- Native to: China
- Region: Guizhou
- Ethnicity: Gejia
- Native speakers: (60,000 cited 1995)
- Language family: Hmong–Mien HmongicWest Hmongic? Chuanqiandian clusterGejia; ; ; ;
- Dialects: Gejia; Dongjia;

Language codes
- ISO 639-3: hmj
- Glottolog: geee1239

= Gejia language =

Hmongic language of Guizhou, China

The Ge or Gejia language (𱎼家语), also known as Chong'anjiang Miao (重安江苗语), is a West Hmongic language of Huangping County, Guizhou, China. The endonym is spelled Mhong, though it shares this with Huishui Miao; it is pronounced /[m̥ōŋ]/, as in the Hmong language.
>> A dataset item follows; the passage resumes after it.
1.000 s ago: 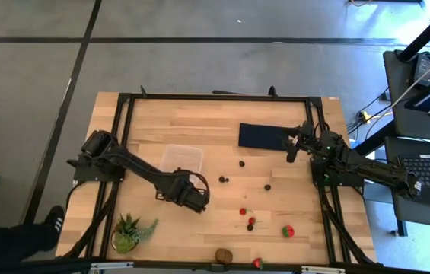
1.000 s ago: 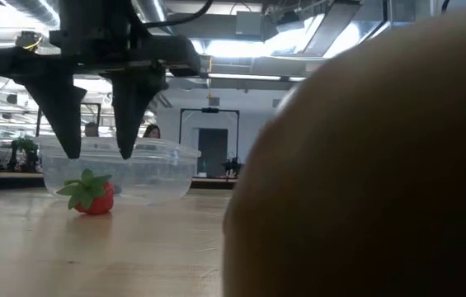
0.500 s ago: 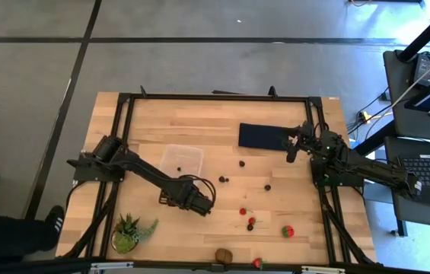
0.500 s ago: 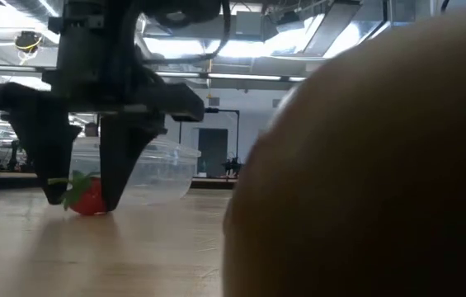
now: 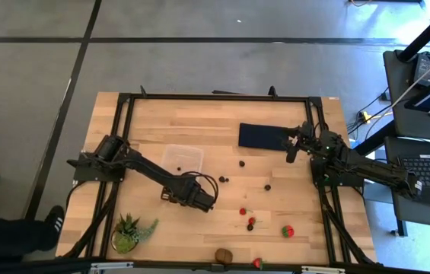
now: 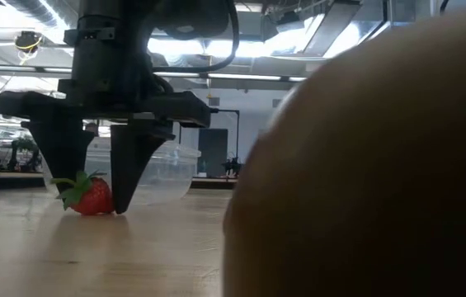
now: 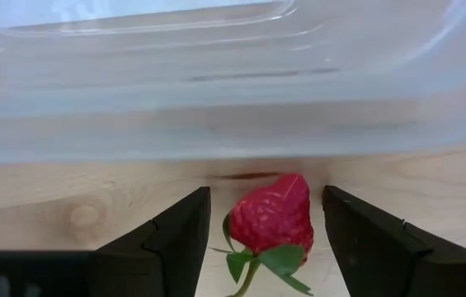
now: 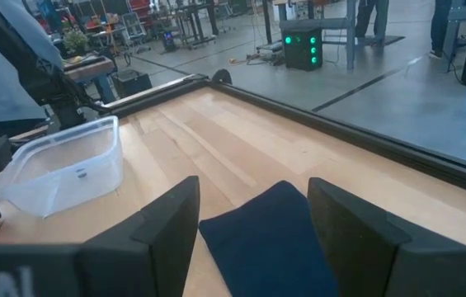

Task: Pick and placing Produce into tupperware
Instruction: Put the left strawberry into the transparent bin

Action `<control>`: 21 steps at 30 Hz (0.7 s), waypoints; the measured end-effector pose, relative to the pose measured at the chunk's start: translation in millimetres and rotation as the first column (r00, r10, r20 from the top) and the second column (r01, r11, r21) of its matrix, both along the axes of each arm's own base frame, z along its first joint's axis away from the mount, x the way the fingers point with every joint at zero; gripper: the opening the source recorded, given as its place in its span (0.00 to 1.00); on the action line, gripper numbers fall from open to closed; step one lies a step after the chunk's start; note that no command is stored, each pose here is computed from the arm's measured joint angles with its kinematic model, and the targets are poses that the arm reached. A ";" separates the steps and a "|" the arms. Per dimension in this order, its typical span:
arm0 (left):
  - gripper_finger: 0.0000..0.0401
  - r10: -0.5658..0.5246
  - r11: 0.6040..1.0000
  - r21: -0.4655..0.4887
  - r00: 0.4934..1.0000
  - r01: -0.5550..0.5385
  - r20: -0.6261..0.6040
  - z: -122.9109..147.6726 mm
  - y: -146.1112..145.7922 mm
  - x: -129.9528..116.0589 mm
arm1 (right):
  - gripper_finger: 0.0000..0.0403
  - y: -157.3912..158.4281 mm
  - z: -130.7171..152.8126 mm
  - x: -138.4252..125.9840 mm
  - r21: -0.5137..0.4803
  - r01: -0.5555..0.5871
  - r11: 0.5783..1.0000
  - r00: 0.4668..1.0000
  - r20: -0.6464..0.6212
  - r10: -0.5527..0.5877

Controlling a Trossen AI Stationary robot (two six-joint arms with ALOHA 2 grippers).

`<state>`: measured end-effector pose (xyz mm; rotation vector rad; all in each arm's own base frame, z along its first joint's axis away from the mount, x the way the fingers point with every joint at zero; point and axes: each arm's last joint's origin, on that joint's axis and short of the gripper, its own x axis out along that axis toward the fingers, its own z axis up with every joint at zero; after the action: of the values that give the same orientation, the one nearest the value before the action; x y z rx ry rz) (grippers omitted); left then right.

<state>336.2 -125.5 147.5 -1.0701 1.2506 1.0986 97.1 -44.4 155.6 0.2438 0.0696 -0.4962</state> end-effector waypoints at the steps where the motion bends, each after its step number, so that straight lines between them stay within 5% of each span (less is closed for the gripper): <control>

When speaking Chinese, they call themselves Gédōu.

Gejia is spoken in eastern Guizhou, in speech islands within the Hmu language (Qiandong Miao 黔东苗语) area. Dongjia, spoken nearby in Majiang County, is closely related to Gejia.

==Distribution==
Sun (2017) lists the following locations for Chong'anjiang Miao, and gives a speaker population estimate of 40,000.

- Huangping County: Fengtang 枫塘, Chongxin 重新, Chongren 崇仁, etc.
- Kaili City: Longchang 龙场, Ganba 甘坝, Longshan 龙山, Longchang 隆昌, Bibo 碧波, etc.